朝から未登録名前の姿を見なかった。
いつもなら雑貨屋を手伝ったり畑をいじったりしているのに。
聞くと、村の人たちも未登録名前を見ていないという。
もしかして、やっぱりどこか怪我をしていて、後になって響いてきたんだろうか。
心配になって、仕事を終えてから未登録名前の家を訪ねた。
ノックをしてから、未登録名前を呼ぶ。
「未登録名前、どうしたんだ?今日は外に出てないみたいだけど」
しかし、返事はなかった。
家を空けているのだろうか。でも村の誰も未登録名前の姿を見ていないというから、それはないだろう。
まさか、またいなくなったんじゃ。
恐ろしくなったころ、未登録名前の弱弱しい声が聞こえてきた。
「……ごめん。今日は、かえって」
「未登録名前?」
「会いたくないの……」
それは、どうして。
昨日は俺に会いたいって、言ってたのに。
少し、いやかなりショックだった。
未登録名前から拒絶されるのが初めてだからというのもあった。
一体未登録名前になにがあったんだ。
その理由を聞くまでは、帰れない。
「教えてくれ。どうして会いたくないんだ?」
ややあって、
「わたし、ひどい女なの」
何を言ってるんだ。
未登録名前ほどいい子は他にはいない。そりゃ多少贔屓目もあるけど、未登録名前は優しくて、よく気がつく子で、村のみんなが慕っているのに。
「リンクに、ひどいことをしたの」
「俺に?」
思い当たる節はない。俺からなにかすることはあったとしても(そんなこと絶対しないけど)、未登録名前からひどいことをされるなんてありえない。

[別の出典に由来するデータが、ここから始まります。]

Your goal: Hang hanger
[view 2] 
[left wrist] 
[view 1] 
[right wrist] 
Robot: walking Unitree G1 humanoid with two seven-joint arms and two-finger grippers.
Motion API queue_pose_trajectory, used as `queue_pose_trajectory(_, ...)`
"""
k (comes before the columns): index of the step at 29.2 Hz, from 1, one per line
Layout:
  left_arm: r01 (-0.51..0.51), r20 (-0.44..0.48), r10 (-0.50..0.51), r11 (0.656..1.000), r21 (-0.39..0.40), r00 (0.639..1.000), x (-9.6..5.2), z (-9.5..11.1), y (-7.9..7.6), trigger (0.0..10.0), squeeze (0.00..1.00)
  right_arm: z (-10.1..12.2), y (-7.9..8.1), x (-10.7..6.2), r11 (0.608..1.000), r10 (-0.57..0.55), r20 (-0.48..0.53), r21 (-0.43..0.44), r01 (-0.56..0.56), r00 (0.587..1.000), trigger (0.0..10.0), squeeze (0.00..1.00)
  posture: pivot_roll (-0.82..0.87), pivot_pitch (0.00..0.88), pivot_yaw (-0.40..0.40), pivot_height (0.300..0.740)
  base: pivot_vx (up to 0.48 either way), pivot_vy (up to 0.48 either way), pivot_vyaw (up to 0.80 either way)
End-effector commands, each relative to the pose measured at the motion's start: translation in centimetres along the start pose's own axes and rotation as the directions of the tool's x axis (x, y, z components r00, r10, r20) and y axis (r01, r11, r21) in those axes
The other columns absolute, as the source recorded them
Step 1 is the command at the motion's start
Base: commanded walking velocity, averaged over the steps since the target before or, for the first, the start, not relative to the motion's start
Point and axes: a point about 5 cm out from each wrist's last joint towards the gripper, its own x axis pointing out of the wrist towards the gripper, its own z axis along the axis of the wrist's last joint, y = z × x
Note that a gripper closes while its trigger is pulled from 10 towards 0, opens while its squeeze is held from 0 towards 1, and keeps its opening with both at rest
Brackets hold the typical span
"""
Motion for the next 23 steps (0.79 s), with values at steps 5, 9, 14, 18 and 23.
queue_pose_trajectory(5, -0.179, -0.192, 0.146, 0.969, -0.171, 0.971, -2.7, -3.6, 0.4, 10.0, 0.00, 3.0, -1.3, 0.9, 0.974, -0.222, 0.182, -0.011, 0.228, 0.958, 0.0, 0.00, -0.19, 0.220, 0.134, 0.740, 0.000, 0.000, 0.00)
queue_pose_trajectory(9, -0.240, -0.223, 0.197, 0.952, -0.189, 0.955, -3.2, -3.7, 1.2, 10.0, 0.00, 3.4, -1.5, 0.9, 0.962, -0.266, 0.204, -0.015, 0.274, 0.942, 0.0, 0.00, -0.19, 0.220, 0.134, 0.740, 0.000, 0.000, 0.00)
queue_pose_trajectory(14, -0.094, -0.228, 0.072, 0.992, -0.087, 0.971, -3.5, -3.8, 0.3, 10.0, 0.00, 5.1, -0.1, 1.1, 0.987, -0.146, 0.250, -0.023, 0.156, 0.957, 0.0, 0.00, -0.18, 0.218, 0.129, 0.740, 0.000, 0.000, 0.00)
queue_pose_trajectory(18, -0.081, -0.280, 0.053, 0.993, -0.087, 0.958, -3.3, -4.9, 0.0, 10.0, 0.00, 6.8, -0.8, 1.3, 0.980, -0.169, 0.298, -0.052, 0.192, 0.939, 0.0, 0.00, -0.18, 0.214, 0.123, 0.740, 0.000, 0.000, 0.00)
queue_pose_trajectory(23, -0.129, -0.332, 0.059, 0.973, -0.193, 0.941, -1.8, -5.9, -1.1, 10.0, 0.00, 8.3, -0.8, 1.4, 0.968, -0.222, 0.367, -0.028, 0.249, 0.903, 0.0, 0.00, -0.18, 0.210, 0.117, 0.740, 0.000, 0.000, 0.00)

「思いつかないよ。未登録名前が俺になにかしたなんて」
「……リンクは、気づかないかもしれない。だって、これはわたしのエゴだから」
要領を得ない会話。
俺はどうしたらいいか分からない。
「はっきり言ってくれ。でないと怒ることも許すこともできないよ」
返ってきた言葉は、
「わたし、ハヤトさんのことが、好きなのに。まだ好きなのに。リンクのことも、好きになってしまったの」
俺を絶句させた。
「ひどいよね。ハヤトさんにもリンクにもひどいことしてる。分かってるの、けど気持ちがとまらなくて」
一度口にしてしまったら、関を切ったように言葉があふれる。
俺の胸につきささるような言葉が。
「どっちかなんて選べなくて、どうしたらいいか分からなくて、こんなぐちゃぐちゃな気持ちのまま、リンクに会えない。会えないんだよ……」
未登録名前が俺のことを好きになってくれた。
それはとても嬉しいことのはずなのに。
どうしてこんなに苦しいんだろう。
どうして未登録名前は泣いてるんだろう。
泣いてるところは見たくないのに。
「お願い、今日は帰って……」
どうすることもできない俺は、その場を立ち去るしか、なかった。